By Nilanjan Mukhopadhyay

“The Vanvasi Kalyan Ashram was primarily formed to counter the conversion of tribal communities to Christianity.”

That blunt assessment lies at the heart of the debate over the RSS’s engagement with India’s tribal communities. As the RSS marks its centenary year, questions about how the Sangh Parivar has mobilised, organised and politically engaged tribal societies have gained renewed attention. The Federal spoke to political scientist Dr Kamal Nayan Chaubey, author of Adivasis or Vanvasis: Tribal India and the Politics of Hindutva, about the ideological framing, political strategies and evolving agenda of the RSS’s tribal outreach organisation, the Vanvasi Kalyan Ashram.

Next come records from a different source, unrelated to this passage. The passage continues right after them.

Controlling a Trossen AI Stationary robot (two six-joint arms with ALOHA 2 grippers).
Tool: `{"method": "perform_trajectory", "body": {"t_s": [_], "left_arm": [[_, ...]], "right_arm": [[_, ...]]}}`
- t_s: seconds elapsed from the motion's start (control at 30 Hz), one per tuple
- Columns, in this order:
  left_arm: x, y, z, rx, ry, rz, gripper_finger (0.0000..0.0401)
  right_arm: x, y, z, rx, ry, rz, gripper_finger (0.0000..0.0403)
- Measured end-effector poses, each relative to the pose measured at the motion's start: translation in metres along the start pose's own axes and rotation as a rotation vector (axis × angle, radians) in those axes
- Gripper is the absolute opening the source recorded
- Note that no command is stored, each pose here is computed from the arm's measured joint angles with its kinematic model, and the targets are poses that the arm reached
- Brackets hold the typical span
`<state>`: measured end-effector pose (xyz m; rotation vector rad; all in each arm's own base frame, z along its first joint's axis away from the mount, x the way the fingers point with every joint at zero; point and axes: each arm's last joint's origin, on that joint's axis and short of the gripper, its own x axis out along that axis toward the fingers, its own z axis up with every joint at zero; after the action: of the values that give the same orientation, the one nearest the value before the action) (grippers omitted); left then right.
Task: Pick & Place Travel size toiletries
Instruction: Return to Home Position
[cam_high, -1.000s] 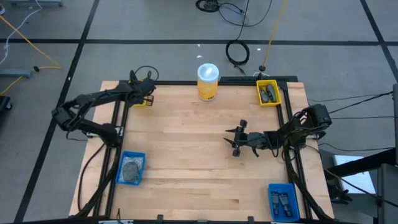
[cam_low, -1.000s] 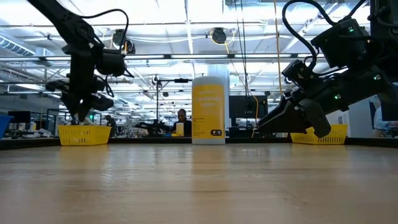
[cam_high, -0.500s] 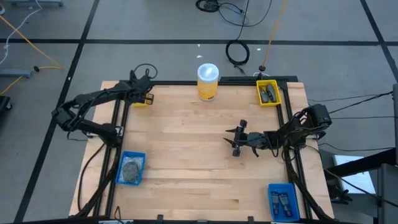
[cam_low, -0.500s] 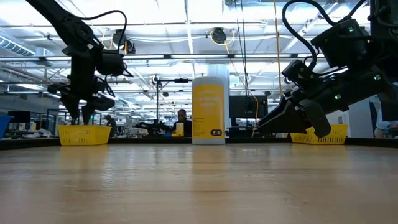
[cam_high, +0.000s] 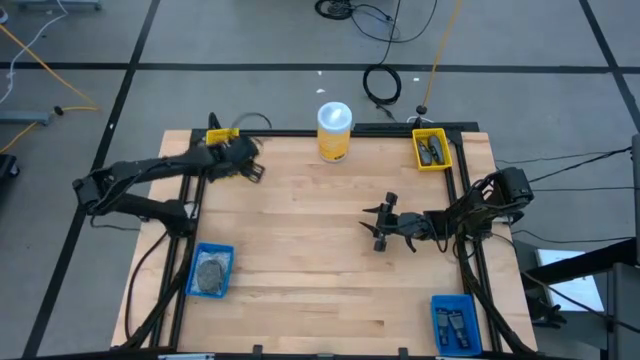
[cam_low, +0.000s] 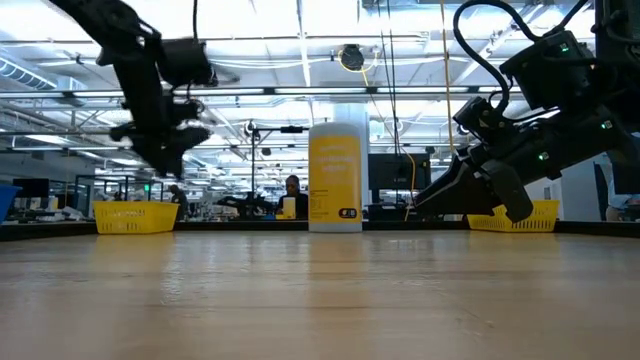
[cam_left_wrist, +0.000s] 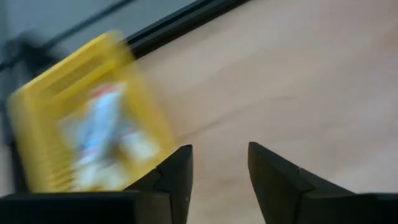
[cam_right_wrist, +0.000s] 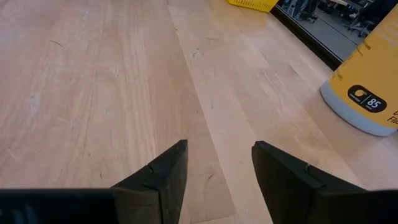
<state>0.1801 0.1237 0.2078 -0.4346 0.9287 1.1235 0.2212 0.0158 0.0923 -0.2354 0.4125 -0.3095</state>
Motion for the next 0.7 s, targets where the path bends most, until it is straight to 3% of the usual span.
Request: {"method": "perform_trajectory", "body": {"t_s": [0.2, 0.3, 0.4, 0.57, 0.7], "left_arm": [[-0.017, -0.067, -0.035, 0.183, -0.287, -0.333, 0.0119], [-0.021, -0.088, -0.056, 0.230, -0.399, -0.475, 0.0109], [-0.027, -0.101, -0.071, 0.204, -0.465, -0.598, 0.0107], [-0.034, -0.113, -0.086, 0.272, -0.529, -0.684, 0.0108], [-0.035, -0.119, -0.091, 0.317, -0.571, -0.691, 0.0108]], "right_arm": [[0.000, 0.001, 0.000, 0.019, -0.001, 0.025, 0.0171], [-0.002, 0.003, 0.005, 0.052, -0.037, 0.136, 0.0171], [-0.010, 0.002, 0.015, 0.074, -0.093, 0.278, 0.0171], [-0.041, -0.009, 0.025, 0.107, -0.234, 0.430, 0.0171], [-0.070, -0.025, 0.023, 0.168, -0.355, 0.434, 0.0171]]}}
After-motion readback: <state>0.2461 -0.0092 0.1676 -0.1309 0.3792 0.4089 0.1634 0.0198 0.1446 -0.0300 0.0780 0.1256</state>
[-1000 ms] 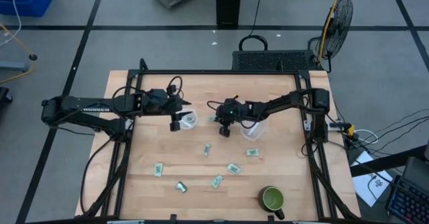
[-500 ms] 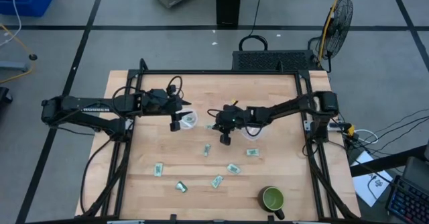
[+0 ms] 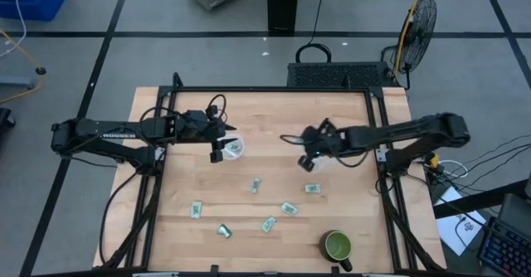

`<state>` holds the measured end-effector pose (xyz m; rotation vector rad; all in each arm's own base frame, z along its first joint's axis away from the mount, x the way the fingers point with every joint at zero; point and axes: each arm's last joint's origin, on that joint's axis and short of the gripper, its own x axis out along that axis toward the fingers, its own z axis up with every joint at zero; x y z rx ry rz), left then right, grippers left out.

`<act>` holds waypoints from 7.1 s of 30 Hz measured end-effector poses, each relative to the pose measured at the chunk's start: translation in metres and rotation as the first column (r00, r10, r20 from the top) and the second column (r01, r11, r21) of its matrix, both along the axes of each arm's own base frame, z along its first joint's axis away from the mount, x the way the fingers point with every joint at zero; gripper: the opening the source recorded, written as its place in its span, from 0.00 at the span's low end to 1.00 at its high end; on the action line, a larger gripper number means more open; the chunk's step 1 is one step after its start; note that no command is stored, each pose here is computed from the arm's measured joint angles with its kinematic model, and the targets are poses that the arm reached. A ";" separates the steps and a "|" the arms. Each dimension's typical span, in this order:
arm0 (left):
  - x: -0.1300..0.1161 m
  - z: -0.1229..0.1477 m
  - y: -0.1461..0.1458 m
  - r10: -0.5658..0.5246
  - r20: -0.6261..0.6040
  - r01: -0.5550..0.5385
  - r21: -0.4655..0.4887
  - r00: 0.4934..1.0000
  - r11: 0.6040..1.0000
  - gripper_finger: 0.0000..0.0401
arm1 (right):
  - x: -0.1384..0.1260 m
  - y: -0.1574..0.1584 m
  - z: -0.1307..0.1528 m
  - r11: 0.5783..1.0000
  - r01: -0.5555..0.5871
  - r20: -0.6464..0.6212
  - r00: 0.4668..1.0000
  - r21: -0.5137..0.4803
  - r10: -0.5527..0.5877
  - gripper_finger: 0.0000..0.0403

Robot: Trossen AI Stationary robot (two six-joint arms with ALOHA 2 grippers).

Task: Pick and place Stevia / Truvia into bins
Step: Put the white stevia packet into the right transparent container, then put the white stevia packet into the left transparent container

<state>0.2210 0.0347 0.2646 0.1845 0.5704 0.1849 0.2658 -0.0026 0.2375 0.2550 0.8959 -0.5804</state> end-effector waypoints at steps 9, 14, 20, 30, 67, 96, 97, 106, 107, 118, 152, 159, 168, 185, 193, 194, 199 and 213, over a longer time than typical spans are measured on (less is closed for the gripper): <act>0.000 0.000 0.000 -0.008 -0.003 0.008 0.012 1.000 1.000 0.41 | -0.025 -0.016 -0.006 0.970 0.222 -0.140 0.968 0.103 -0.207 0.03; 0.000 0.000 0.000 -0.002 -0.001 0.002 0.002 1.000 1.000 0.41 | -0.023 -0.021 -0.037 0.951 0.169 -0.179 0.976 0.259 -0.124 0.03; 0.000 0.000 0.000 -0.007 -0.002 0.007 0.009 1.000 1.000 0.41 | -0.034 -0.021 -0.060 0.923 0.157 -0.245 0.967 0.352 -0.071 0.03; 0.000 0.000 0.000 -0.002 0.000 0.002 0.002 1.000 1.000 0.41 | -0.035 -0.036 -0.062 0.939 0.118 -0.230 0.972 0.324 -0.042 0.03; 0.002 -0.002 -0.004 -0.050 0.008 0.050 -0.098 0.999 0.994 0.41 | -0.018 -0.030 -0.012 0.950 -0.297 0.209 0.939 0.092 0.274 0.23; 0.064 -0.091 -0.088 -0.145 -0.179 0.071 -0.366 0.973 0.928 0.41 | 0.020 0.057 -0.022 0.666 -0.736 0.346 0.597 -0.123 0.724 0.33; 0.064 -0.094 -0.087 -0.142 -0.189 0.065 -0.365 0.972 0.929 0.41 | 0.021 0.056 -0.022 0.669 -0.731 0.348 0.597 -0.134 0.723 0.36; 0.079 -0.114 -0.092 -0.172 -0.166 0.090 -0.411 0.971 0.907 0.51 | 0.023 0.049 -0.022 0.745 -0.623 0.277 0.692 -0.238 0.667 0.49; 0.081 -0.118 -0.094 -0.175 -0.159 0.096 -0.409 0.972 0.908 0.53 | 0.023 0.050 -0.022 0.743 -0.627 0.278 0.689 -0.236 0.670 0.49; 0.085 -0.150 -0.091 -0.131 -0.265 0.057 -0.269 0.955 0.962 0.58 | 0.022 0.050 -0.023 0.737 -0.636 0.274 0.684 -0.230 0.675 0.46; 0.090 -0.159 -0.091 -0.194 -0.256 0.120 -0.279 0.947 0.953 0.02 | 0.006 0.048 -0.055 0.770 -0.597 0.365 0.682 -0.224 0.634 0.44; 0.085 -0.125 -0.089 -0.165 -0.160 0.120 -0.259 0.973 0.959 0.04 | 0.005 0.047 -0.054 0.773 -0.578 0.425 0.650 -0.261 0.630 0.43; 0.047 -0.054 -0.055 0.090 -0.083 -0.105 -0.210 0.993 0.972 0.05 | 0.004 0.047 -0.054 0.773 -0.579 0.425 0.651 -0.259 0.629 0.43; -0.001 -0.071 -0.002 0.302 -0.428 -0.430 -0.244 0.852 0.869 0.07 | 0.004 0.047 -0.055 0.773 -0.580 0.424 0.651 -0.257 0.630 0.42; -0.005 -0.085 -0.002 0.235 -0.460 -0.359 -0.202 0.856 0.911 0.09 | 0.004 0.047 -0.055 0.773 -0.581 0.421 0.653 -0.255 0.630 0.42; -0.004 -0.085 -0.002 0.230 -0.449 -0.345 -0.191 0.863 0.919 0.09 | 0.004 0.047 -0.055 0.773 -0.581 0.421 0.653 -0.255 0.630 0.42; 0.000 -0.086 -0.002 0.180 -0.444 -0.271 -0.150 0.878 0.951 0.09 | 0.004 0.047 -0.055 0.773 -0.581 0.421 0.653 -0.255 0.630 0.42; 0.003 -0.098 -0.003 0.111 -0.501 -0.231 -0.185 0.859 0.955 0.09 | 0.004 0.047 -0.055 0.773 -0.581 0.421 0.653 -0.255 0.630 0.42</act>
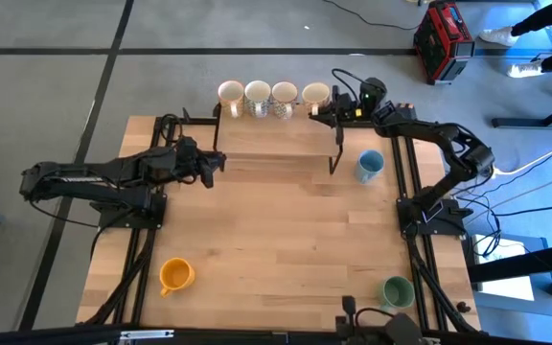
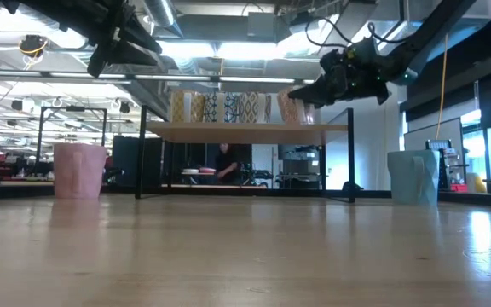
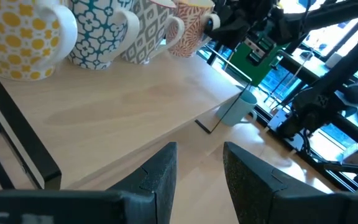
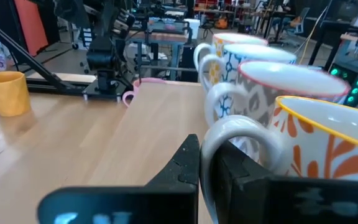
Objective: Place coffee mugs
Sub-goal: Put the orange pattern mug on the shelf
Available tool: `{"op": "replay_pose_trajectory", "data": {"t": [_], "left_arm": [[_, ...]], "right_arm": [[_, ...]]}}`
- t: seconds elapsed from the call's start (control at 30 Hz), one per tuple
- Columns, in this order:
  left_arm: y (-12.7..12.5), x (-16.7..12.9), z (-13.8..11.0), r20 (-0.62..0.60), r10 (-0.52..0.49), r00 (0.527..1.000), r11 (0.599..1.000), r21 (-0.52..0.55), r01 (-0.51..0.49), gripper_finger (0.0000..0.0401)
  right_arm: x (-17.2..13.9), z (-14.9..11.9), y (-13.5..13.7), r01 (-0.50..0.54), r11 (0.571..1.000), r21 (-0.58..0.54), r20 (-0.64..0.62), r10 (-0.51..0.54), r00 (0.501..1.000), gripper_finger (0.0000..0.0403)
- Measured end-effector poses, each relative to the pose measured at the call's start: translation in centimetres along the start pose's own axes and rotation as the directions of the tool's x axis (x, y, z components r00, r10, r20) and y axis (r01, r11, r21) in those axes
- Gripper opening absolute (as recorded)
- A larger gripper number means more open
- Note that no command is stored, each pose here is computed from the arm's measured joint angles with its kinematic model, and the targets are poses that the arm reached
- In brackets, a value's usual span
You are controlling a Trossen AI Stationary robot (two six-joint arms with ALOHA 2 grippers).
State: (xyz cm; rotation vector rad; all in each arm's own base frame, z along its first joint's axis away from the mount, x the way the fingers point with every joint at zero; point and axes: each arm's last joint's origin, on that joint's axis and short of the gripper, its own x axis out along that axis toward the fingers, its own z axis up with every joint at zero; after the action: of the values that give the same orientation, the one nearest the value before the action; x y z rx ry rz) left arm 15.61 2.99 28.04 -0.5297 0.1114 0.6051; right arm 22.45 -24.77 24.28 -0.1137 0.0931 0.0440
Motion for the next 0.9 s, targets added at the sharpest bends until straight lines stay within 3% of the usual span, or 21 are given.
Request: {"op": "replay_pose_trajectory", "data": {"t": [0.7, 0.9], "left_arm": [[-0.04, 0.00, 0.09, 0.011, 0.000, 1.000, 1.000, -0.011, 0.000, 0.0125], [-0.04, 0.00, 0.09, 0.011, 0.001, 1.000, 1.000, -0.010, -0.001, 0.0125]], "right_arm": [[0.20, -0.76, -0.09, 0.007, 0.999, 0.045, -0.031, -0.006, 0.999, 0.0029], [0.21, -1.03, -0.14, 0.050, 0.997, 0.066, -0.062, -0.046, 0.997, 0.0034]]}}
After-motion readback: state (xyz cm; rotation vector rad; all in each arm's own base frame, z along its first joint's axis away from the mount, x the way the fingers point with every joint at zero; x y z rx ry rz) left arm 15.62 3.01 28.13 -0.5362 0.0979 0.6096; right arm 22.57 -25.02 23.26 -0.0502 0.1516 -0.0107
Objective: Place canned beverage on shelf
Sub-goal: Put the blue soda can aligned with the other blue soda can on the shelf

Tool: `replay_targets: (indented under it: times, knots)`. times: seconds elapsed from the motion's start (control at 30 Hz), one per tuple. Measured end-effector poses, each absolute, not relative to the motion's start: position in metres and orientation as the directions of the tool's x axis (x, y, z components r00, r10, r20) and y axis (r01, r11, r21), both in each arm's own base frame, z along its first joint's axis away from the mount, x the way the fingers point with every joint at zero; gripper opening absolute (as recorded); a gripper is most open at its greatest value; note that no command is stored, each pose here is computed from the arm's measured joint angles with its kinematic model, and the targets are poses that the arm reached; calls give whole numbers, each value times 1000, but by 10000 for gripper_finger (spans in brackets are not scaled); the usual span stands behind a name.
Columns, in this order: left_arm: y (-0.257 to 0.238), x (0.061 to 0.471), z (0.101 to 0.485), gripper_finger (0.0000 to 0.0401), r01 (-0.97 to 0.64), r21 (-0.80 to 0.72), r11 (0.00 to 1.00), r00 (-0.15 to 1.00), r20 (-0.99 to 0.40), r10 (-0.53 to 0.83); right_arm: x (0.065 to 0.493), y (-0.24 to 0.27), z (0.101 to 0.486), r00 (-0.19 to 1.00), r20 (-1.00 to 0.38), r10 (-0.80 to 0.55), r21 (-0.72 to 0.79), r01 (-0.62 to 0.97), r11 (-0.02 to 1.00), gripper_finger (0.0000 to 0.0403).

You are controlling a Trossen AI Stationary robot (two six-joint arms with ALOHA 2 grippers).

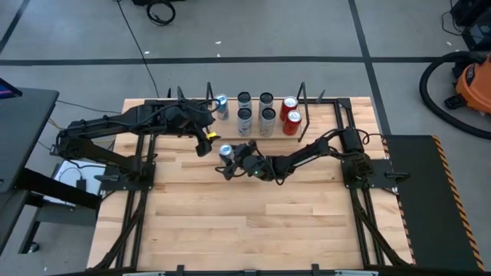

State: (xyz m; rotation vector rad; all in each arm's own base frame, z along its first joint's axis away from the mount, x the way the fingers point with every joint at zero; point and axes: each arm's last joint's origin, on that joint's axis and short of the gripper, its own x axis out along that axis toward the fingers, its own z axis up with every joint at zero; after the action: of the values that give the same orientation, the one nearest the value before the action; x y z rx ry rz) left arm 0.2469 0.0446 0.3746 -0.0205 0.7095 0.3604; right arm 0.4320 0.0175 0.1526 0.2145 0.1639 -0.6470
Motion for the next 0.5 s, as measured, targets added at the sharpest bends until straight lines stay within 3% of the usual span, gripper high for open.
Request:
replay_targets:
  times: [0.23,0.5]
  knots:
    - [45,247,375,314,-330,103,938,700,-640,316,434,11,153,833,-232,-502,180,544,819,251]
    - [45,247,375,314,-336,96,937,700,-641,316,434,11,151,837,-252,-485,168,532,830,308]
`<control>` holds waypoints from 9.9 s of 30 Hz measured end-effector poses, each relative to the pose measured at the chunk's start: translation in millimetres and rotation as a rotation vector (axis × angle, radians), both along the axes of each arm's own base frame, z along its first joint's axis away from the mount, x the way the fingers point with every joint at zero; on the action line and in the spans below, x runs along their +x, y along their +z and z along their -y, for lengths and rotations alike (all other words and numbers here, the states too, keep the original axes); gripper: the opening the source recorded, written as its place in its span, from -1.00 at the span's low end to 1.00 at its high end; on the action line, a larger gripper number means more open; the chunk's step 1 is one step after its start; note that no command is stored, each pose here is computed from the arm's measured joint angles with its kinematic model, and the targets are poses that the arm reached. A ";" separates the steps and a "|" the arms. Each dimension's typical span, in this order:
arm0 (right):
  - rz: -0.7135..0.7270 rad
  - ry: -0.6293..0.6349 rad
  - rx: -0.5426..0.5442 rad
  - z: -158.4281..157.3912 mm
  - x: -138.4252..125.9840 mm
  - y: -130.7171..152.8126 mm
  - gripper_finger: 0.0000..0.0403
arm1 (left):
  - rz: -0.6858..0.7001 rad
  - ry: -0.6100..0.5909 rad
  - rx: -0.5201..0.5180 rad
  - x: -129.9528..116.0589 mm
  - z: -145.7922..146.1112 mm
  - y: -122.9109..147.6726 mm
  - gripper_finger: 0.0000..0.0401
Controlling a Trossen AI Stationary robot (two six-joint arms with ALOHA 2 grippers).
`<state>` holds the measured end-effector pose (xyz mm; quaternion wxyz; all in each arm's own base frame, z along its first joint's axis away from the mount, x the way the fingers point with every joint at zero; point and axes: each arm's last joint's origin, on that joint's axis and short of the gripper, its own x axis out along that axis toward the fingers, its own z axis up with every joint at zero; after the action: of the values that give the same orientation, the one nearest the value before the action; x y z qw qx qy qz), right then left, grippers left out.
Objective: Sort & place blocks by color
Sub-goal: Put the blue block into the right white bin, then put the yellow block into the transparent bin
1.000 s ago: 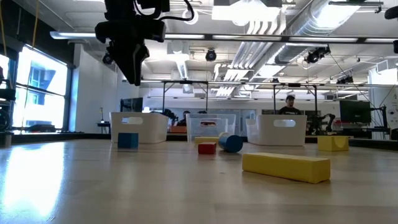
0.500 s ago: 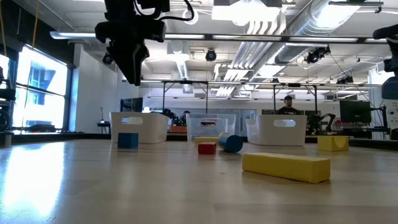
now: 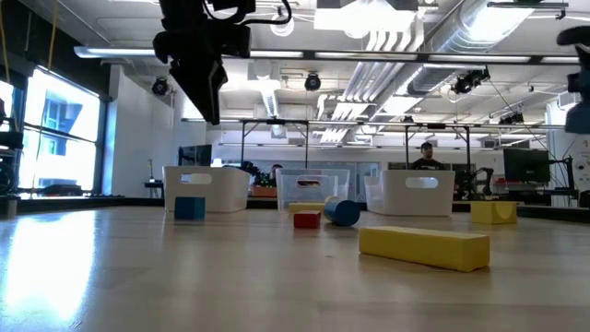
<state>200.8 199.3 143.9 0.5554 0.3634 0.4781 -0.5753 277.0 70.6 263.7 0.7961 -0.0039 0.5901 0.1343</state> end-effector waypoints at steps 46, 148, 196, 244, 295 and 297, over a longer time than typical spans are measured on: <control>-0.038 0.282 -0.335 270.8 51.3 92.9 -0.46 | 0.017 -0.058 -0.033 7.4 46.6 -0.1 0.06; 1.162 0.838 -0.188 81.6 114.3 154.2 0.13 | 0.210 0.011 0.347 -32.9 43.2 11.7 0.06; 0.155 0.759 0.295 19.2 191.6 42.7 0.13 | 0.244 0.031 0.308 -30.9 43.8 12.0 0.06; -0.069 0.794 -0.076 40.8 213.7 49.8 -0.50 | 0.157 0.037 0.076 -40.8 49.8 3.7 0.06; 0.099 0.655 0.092 423.0 211.6 80.3 -0.39 | 0.019 0.076 0.030 -55.8 72.0 -2.3 0.06; 0.096 0.662 0.090 423.0 211.6 80.3 -0.30 | 0.020 0.061 0.030 -55.8 75.3 -2.3 0.06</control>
<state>412.4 -223.8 224.2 0.7173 0.2390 0.5685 -0.3242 221.2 -4.8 261.4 0.7974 -0.0113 0.5797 0.1672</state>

Vanvasi, Adivasi or Janjati — why has the RSS preferred the term Vanvasi?

When we think about the term Adivasi, which is widely used in everyday language, it essentially means someone who has lived on the land from the beginning — the son or daughter of the soil. Some people even prefer the term Moolvasi. In tribal politics, however, Adivasi has become the most accepted term.

For the RSS and the Vanvasi Kalyan Ashram, the meaning of Adivasi is problematic. They are open to using the term Janjati or Scheduled Tribes, but they are reluctant to use Adivasi. Their argument is that everyone who lives in India is an Adivasi. When they say this, they add certain conditions — for instance, they argue that people who have converted to other religions are not part of this identity. But those who identify as Hindus, they say, are part of the land and therefore Adivasis.

Their claim is that when one particular group says only they are Adivasis, it isolates them from the so-called mainstream. Instead, they emphasise that if all Hindus are Adivasis, then those living in forests can be described as Vanvasis — forest dwellers — and therefore part of Hindu society. For them, the term Vanvasi is more attractive because it helps assert that forest-dwelling communities belong to the broader Hindu fold.